The project has studied how emerging science and technologies (EST) currently are assessed, by screening 1506 assessments and studying 101 in detail. The project analysed four technology domains (nano food, synthetic biology, biofuels and cloud computing), and six assessment domains (risk analysis, economic assessment, ethics assessment, foresight, impact assessment and technology assessment (TA)). The project also studied the importance of policy trends for technology assessment and governance. The project has involved a number of assessment professionals, policy makers, researchers and stakeholders in workshops, interviews and panels about the state-of-the-art of EST assessment and the potential need for more integration in assessment. Some key results from these analyses include the following:
- Assessment practitioners from different assessment domains face similar methodological challenges in assessing emerging science and technology, but seldom discuss these with colleagues in other domains
- Assessments tend to deal with generic and more clean-cut issues of emerging science and technologies rather than dealing with real-life complexities of technology applications
- Being transparent about assumptions – of facts and values - is a continuous challenge for assessment professionals, but essential for gaining legitimacy and impact
- Policy trends are not taken systematically into account in assessments, which might affect their capacity to properly address future technology governance challenges
Based on the project results a new approach for an integrated assessment of emerging technologies has been developed. This framework will be further tested and validated during the remaining project work. The Integrated EST Framework aims to ensure a rigorous explicit and inclusive trans-domain (“domain” refers to institutionalised assessment traditions, like technology assessment (TA), foresight, risk assessment, impact assessment, ethical assessment, economic assessment, and the like) dialogical process of situation analysis and method reflection. It basically includes five steps: 1) convene a trans-domain assessment team; 2) analyse the problem situation in a trans-domain dialogue; 3) reflect in a trans-domain dialogue on method choice on the basis of what could and should be done to appraise the problem; 4) do new assessment activities in the trans-domain team (if necessary); and 5) close down the integrated assessment in a trans-domain dialogue.

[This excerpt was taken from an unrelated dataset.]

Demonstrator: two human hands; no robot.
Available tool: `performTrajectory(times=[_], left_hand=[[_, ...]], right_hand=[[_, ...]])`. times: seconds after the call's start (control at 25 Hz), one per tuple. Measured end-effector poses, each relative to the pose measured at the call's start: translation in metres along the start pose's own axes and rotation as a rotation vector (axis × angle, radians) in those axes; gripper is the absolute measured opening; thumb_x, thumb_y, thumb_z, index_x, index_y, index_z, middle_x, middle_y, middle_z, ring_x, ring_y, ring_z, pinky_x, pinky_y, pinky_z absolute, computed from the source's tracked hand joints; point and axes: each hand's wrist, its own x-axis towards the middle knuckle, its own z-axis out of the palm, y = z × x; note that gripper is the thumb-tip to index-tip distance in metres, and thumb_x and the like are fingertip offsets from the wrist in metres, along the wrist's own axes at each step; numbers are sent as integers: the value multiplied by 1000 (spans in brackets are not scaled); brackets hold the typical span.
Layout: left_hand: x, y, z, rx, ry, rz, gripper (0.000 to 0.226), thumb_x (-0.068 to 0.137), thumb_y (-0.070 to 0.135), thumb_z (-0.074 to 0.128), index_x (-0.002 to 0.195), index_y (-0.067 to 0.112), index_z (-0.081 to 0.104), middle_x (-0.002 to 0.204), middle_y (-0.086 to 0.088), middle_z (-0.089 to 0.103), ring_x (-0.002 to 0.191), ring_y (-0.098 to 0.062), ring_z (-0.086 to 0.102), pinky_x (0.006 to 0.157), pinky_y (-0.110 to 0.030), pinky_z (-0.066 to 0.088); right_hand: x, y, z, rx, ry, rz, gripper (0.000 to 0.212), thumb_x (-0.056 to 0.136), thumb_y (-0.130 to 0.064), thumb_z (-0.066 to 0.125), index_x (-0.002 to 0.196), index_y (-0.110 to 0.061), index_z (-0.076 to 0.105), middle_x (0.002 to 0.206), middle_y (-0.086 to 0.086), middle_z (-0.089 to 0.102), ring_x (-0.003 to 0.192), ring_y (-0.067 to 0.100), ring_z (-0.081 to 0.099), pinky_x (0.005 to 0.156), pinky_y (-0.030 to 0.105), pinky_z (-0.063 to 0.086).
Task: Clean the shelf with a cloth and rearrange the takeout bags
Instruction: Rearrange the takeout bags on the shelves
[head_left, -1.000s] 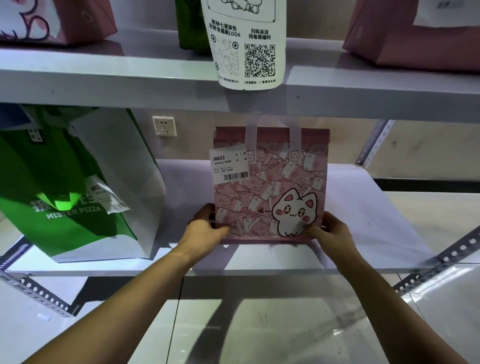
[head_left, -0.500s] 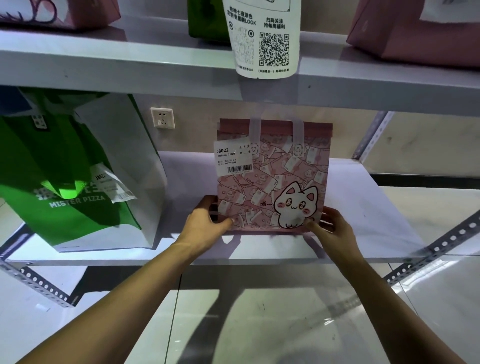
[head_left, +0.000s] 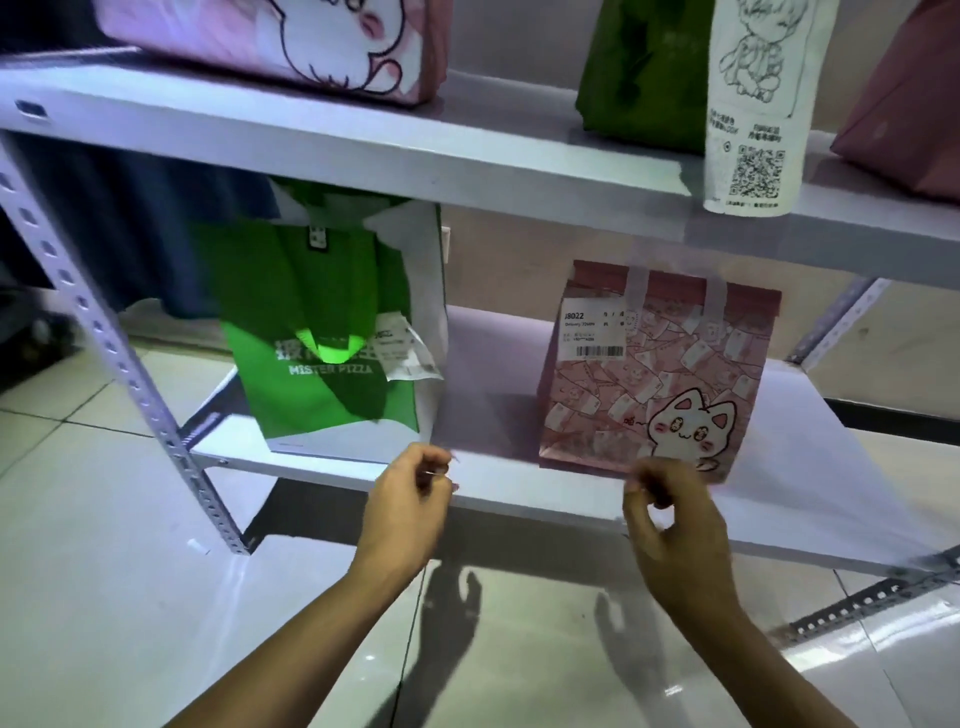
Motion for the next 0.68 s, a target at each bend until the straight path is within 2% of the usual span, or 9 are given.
performTrajectory(times=[0.08, 0.16, 0.28, 0.32, 0.4, 0.48, 0.52, 0.6, 0.68], left_hand=[[0, -19, -32, -16, 165, -70, 22, 89, 7, 57, 101, 26, 62, 97, 9, 70, 88, -3, 65, 82, -31, 51], [4, -38, -61, 0, 266, -120, 24, 91, 9, 57, 109, 25, 58, 110, 3, 66, 97, -16, 62, 85, -35, 49], [18, -57, -90, 65, 322, -145, 34, 92, 10, 55, 124, 21, 53, 127, -4, 53, 100, -17, 57, 90, -37, 47], [24, -60, -97, 72, 337, -147, 37, 92, 9, 54, 127, 19, 51, 132, -6, 49, 103, -18, 57, 92, -38, 46], [39, -64, -107, 57, 324, -142, 35, 93, 6, 51, 127, 15, 52, 146, -10, 42, 123, -26, 52, 104, -38, 41], [51, -67, -113, 56, 276, -140, 26, 96, 6, 49, 120, 15, 56, 153, -10, 40, 134, -28, 46, 107, -34, 36], [56, -68, -114, 53, 257, -145, 23, 98, 7, 49, 117, 17, 56, 151, -9, 44, 132, -27, 48, 104, -34, 37], [63, -69, -115, 51, 236, -153, 21, 99, 9, 49, 117, 18, 56, 143, -7, 53, 126, -26, 52, 99, -35, 40], [68, -70, -113, 59, 205, -147, 23, 99, 10, 49, 119, 18, 55, 144, -7, 52, 129, -26, 50, 103, -38, 41]], right_hand=[[-3, -28, 26, -2, -213, -24, 30, 95, -20, 64, 115, -40, 55, 107, -27, 57, 102, -8, 54, 82, 21, 51], [-2, -55, 56, 38, -407, -9, 42, 98, -27, 61, 133, -47, 48, 125, -29, 54, 111, -13, 52, 96, 24, 49], [-1, -87, 96, 151, -615, 140, 66, 99, -30, 61, 154, -44, 27, 154, -17, 40, 137, 2, 43, 107, 29, 40], [-2, -94, 108, 200, -646, 186, 71, 99, -29, 62, 157, -42, 23, 158, -13, 37, 142, 9, 41, 106, 29, 39], [-2, -105, 127, 280, -669, 253, 71, 98, -27, 63, 156, -42, 25, 157, -8, 39, 142, 13, 42, 101, 20, 42], [-3, -109, 142, 340, -673, 298, 69, 96, -25, 64, 151, -49, 29, 148, -8, 45, 130, 8, 49, 84, 6, 44], [-2, -112, 147, 360, -671, 313, 69, 95, -24, 64, 149, -50, 29, 143, -10, 46, 124, 6, 50, 78, 4, 43], [-1, -115, 155, 384, -651, 334, 74, 94, -23, 64, 154, -45, 26, 140, -9, 45, 124, 5, 50, 88, 11, 43], [1, -114, 159, 393, -627, 339, 76, 94, -21, 62, 158, -39, 23, 149, -2, 45, 134, 9, 48, 102, 22, 41]])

The first step in the Integrated EST Framework is convening a trans-domain assessment team representing different assessment domains and stakeholders. Dealing with the complex issues related to emerging science and technologies requires awareness of domain specific blind spots. The second step in the Integrated EST Framework called situation analysis is all about framing the issue and includes determining what problem needs to be addressed, what questions need to be answered, what information needs to be provided and what activities (if any) need to be initiated to answer the questions. The step also entails identifying existing assessments and their information provision, discussing whether these assessments are apt to answer the questions at hand, and flagging assessment needs that are unmet by existing assessments. The third step of explicit method reflection focuses on discussing how the new assessment activities that are needed (if any) should be framed and what method choices would be appropriate for providing the required information. If the necessary resources were available and new assessment activities were seen as needed the Integrated EST Framework process would then continue with the fourth step of initiating and executing these new assessment activities. The process would close down in the fifth and final step by integrating the results from these assessments and the knowledge gained from the situation analysis in a transparent trans-domain dialogue to yield answers to the problem at hand.